NLRB’s Internal Conflict on Social Media
As we have previously reported, the National Labor Relations Board (NLRB) is increasingly inserting itself into the relationship between employers and employees, regardless of whether a union is present on site. One of the areas where this intrusion is the most obvious, and yet most difficult to understand, is in the area of employer policies regulating employee use of various forms of social media.
On September 19, 2014, this confusion was increased by the release of an “Advice Memorandum” from the NLRB’s Division of Advice. The issue addressed in this Memorandum is whether an employer may lawfully require an employee, who identifies him/herself on a social media site as an employee of the company, to also post a disclaimer. In particular, the Division of Advice was faced with an employer policy that required all employees who identified themselves online as a company employee to post, in a reasonably prominent place, the following disclaimer:
“The views expressed on this website/blog are mine alone and do not necessarily reflect the views of my employer.”

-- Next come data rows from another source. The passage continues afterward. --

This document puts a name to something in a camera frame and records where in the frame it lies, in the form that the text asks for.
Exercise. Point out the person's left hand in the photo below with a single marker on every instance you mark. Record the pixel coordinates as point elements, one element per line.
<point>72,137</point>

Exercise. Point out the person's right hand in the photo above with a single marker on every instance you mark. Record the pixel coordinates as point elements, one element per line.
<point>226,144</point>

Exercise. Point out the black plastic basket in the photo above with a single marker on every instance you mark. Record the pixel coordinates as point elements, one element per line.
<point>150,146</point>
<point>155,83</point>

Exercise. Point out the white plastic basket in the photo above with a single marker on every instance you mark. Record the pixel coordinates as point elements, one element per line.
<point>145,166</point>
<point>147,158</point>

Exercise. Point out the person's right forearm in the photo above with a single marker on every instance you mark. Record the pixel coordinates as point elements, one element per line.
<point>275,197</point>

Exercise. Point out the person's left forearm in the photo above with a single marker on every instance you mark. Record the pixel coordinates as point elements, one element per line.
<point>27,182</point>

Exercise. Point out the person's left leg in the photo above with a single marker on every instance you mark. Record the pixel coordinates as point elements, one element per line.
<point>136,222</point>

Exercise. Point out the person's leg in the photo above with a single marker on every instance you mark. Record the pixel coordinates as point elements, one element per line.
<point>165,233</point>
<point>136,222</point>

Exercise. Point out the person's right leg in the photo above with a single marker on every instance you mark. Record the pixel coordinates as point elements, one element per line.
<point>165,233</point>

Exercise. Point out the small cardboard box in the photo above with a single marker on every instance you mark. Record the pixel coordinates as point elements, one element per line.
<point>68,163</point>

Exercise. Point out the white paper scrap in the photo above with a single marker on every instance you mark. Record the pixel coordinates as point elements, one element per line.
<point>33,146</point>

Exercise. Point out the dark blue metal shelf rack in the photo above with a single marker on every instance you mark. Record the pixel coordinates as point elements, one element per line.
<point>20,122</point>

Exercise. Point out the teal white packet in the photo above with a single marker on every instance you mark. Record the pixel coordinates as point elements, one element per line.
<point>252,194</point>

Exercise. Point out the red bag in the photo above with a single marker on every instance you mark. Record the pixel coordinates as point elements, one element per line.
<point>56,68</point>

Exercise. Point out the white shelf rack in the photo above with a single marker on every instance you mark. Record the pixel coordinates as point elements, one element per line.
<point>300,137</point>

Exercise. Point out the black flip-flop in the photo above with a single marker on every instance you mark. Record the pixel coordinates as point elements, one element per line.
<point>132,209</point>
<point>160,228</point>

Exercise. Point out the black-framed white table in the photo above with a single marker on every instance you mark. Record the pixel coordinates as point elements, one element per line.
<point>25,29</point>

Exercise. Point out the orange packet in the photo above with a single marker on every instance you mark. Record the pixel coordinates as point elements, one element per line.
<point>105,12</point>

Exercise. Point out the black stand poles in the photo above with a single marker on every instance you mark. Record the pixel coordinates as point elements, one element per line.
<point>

In what is being touted by some as a major victory for employers, the Division of Advice concluded that this policy was lawful. This opinion, however, is in direct conflict with a decision by an Administrative Law Judge of the NLRB. In the case of Kroger Co. of Michigan, which was decided on April 22, 2014, the Judge found that a disclaimer, essentially worded the same as that reviewed by the Division of Advice, was unlawful because it would “chill employees in the exercise of their rights” under federal labor law.
The NLRB has not yet ruled on this issue, and as a result there is an internal conflict within the workings of the NLRB on the issue. However, that conflict will be resolved in the months to come, because the Kroger case has been appealed to the full Board, and is now ready for argument and decision sometime in the next few months. Although we will track how the Board handles this issue and report on its decision when it is issued, it would be prudent for all employers to review their existing policies on this issue and determine whether they have a requirement that employees disclaim any statements they might make, having once identified themselves as employees, and if they do not, whether such a policy should be adopted.
New Areas of EEOC Activity
The EEOC continues to push the law into new territories. In particular, the EEOC is pursuing cases of religious and gender discrimination, which if successful could have significant impact on employers.
In the first case, EEOC v. Abercrombie & Fitch Stores, Inc., Case No. 14-86, the EEOC is asking the U.S. Supreme Court to decide whether knowledge of an individual’s religion is necessary to make it illegal for an employer to refuse to hire or to terminate an individual based on the individual’s religious observance and practice.
In the Abercrombie case, a woman applied to work at an Abercrombie store. Although the applicant wore a hijab to her interview, there was no discussion about the hijab or the company’s policy on wearing head coverings. Despite being otherwise qualified and deemed a good fit, she was ultimately not hired because her hijab did not meet the right “look,” according to the company’s “look book” for employees. The District Court sided with the EEOC, finding that Abercrombie had enough information to put it on notice that the applicant may need an accommodation for a religious practice or belief. The Court of Appeals reversed, holding that explicit verbal notice from the applicant was necessary to put the employer on notice. The Supreme Court will now decide what kind of notice was required to trigger the employer’s obligation to engage in the interactive process to accommodate the applicant’s religious belief.
In a second set of cases, the EEOC is advancing claims of transgendered individuals in two cases, one filed in Florida and one in Michigan. In the Florida case, brought against an eye clinic, the employee presented as a man when hired, and then transitioned to a woman. The employee was told her position had been eliminated and was fired. Two months later, however, she was replaced with a man. In the Michigan case, brought against a funeral home, the employee presented as a man at the time of hire, but was fired after notifying the company that he was going to transition to be a woman. Both cases allege the employees were the victims of sex discrimination. If successful, they would mark the first time “sex discrimination” under Title VII was found to include discrimination against transgender individuals.
We will continue to monitor these cases, and the activities of the EEOC, and provide updates as these issues evolve.